*Work task:*
Pull every line containing the word "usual" from the records.

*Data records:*
·····
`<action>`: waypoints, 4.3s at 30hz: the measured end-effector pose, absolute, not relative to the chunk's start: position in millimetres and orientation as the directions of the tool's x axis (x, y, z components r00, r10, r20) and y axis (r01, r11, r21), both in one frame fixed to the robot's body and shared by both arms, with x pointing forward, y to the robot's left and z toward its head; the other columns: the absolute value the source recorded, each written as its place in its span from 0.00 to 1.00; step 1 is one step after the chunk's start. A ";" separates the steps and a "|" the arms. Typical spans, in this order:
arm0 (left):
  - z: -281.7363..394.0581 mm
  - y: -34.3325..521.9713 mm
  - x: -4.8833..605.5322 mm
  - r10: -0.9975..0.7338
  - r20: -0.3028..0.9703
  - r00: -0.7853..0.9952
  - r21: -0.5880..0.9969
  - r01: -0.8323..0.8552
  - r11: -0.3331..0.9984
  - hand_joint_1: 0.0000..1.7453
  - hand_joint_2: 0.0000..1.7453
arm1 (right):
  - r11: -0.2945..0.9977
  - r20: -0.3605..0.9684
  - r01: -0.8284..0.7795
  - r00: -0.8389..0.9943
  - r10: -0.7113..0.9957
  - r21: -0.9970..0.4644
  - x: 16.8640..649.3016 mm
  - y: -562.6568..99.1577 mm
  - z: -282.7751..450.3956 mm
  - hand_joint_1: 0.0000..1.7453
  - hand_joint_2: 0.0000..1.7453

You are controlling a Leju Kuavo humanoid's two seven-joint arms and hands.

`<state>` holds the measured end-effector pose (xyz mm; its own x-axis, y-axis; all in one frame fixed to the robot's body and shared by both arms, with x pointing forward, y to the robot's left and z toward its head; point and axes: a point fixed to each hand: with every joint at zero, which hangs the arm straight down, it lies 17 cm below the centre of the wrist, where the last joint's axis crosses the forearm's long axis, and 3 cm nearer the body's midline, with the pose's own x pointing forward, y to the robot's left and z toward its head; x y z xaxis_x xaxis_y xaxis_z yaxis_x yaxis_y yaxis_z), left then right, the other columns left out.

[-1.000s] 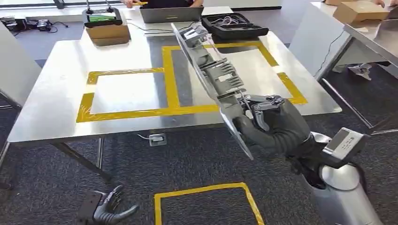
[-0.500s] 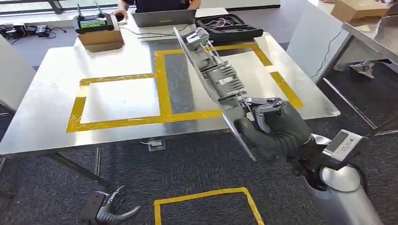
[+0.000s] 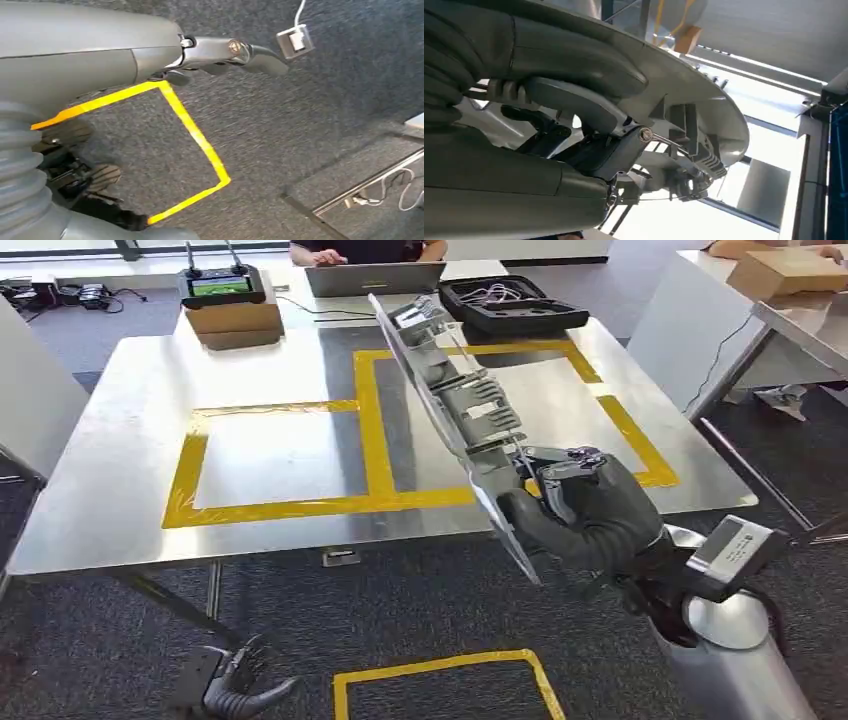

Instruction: Take the parts from the cabinet and place them on the table.

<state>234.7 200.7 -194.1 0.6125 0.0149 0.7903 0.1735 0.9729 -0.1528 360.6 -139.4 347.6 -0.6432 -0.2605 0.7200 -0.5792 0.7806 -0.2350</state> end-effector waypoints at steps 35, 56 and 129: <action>-195.6 194.5 228.7 0.018 0.784 0.620 -0.162 0.177 0.971 0.00 1.00 | 0.780 0.748 -0.590 -0.611 -0.261 -0.209 359.3 -139.3 329.9 1.00 1.00; -194.1 183.5 228.4 0.001 0.784 0.620 -0.170 0.213 0.962 0.00 1.00 | 0.778 0.760 -0.452 -0.648 0.049 -0.436 404.2 -123.3 301.9 1.00 1.00; -189.5 145.3 238.6 -0.055 0.752 0.657 -0.203 0.311 0.928 0.00 1.00 | 0.290 0.479 -0.594 -0.185 0.858 -0.751 536.8 -150.8 29.0 1.00 1.00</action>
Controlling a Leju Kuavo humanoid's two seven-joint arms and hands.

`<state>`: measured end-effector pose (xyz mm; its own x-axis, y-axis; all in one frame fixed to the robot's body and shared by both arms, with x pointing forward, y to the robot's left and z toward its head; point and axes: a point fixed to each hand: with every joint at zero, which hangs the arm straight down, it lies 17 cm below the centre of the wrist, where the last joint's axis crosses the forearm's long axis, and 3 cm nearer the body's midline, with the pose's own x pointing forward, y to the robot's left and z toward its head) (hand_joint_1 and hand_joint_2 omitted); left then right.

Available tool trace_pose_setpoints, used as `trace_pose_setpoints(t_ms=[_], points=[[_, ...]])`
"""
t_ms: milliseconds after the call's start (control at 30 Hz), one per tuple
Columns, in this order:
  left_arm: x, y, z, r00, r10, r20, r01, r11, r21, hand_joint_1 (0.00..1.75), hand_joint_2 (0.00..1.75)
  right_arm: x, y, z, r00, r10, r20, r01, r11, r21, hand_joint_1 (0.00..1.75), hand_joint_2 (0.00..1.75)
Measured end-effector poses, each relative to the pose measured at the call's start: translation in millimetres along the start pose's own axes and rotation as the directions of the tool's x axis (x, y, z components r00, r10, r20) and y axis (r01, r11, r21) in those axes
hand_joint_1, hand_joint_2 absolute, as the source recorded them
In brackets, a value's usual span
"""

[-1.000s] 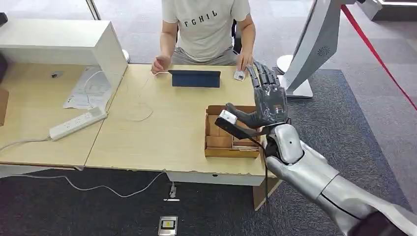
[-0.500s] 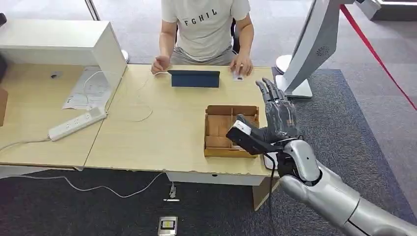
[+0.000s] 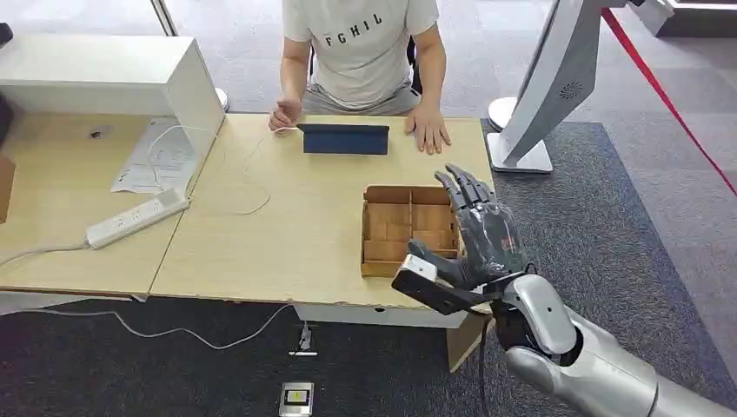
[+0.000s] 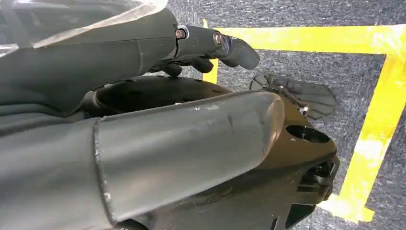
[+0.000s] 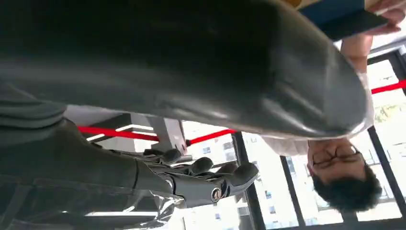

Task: Pass the card to the sensor for recognition and then transmit it.

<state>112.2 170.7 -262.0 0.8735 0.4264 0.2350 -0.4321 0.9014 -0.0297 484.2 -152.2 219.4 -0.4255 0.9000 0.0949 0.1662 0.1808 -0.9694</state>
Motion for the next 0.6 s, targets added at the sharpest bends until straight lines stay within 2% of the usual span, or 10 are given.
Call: trace_pose_setpoints(t_ms=[33,67,333,600], points=[[0.1,-0.3,0.0,1.000,0.000,0.001,0.000,1.000,-0.001,0.00,0.00,3.1,6.1,4.3,1.000,0.004,0.003,-0.004,1.000,0.016,0.00,0.00],[0.2,-0.3,0.1,1.000,0.001,0.001,-0.001,1.000,-0.002,0.00,0.00,6.6,11.9,8.5,1.000,0.004,0.008,-0.004,0.999,0.032,0.00,1.75],[-1.6,0.2,0.0,1.000,0.000,-0.010,0.000,1.000,0.001,0.00,0.00,12.9,51.0,30.3,0.999,0.037,-0.002,-0.036,0.988,0.149,0.00,1.75],[-1.6,0.5,-0.1,1.000,-0.001,-0.010,0.001,1.000,0.003,0.00,0.00,11.0,68.4,32.5,0.997,0.070,-0.012,-0.067,0.982,0.179,0.00,1.75]])
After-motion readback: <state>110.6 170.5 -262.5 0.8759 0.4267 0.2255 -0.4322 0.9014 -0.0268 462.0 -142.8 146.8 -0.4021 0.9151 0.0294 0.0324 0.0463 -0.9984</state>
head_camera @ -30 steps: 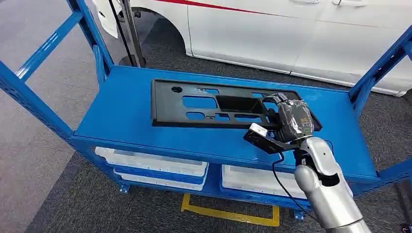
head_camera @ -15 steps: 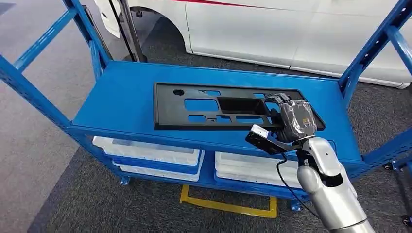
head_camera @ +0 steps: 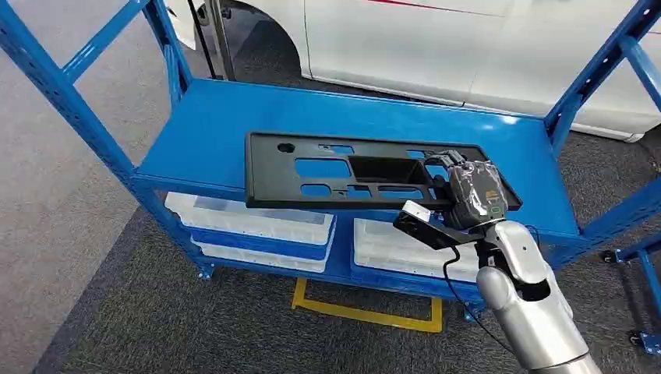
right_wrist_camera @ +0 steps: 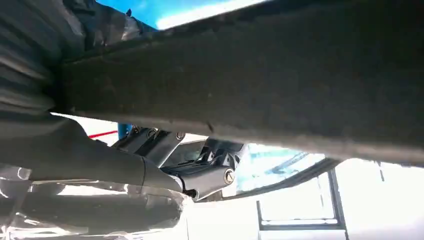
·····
*Response to the task:*
In brackets, a value's usual span
Motion for the next 0.6 s, targets added at the sharpest bends until straight lines stay within 2% of the usual span, or 10 are given.

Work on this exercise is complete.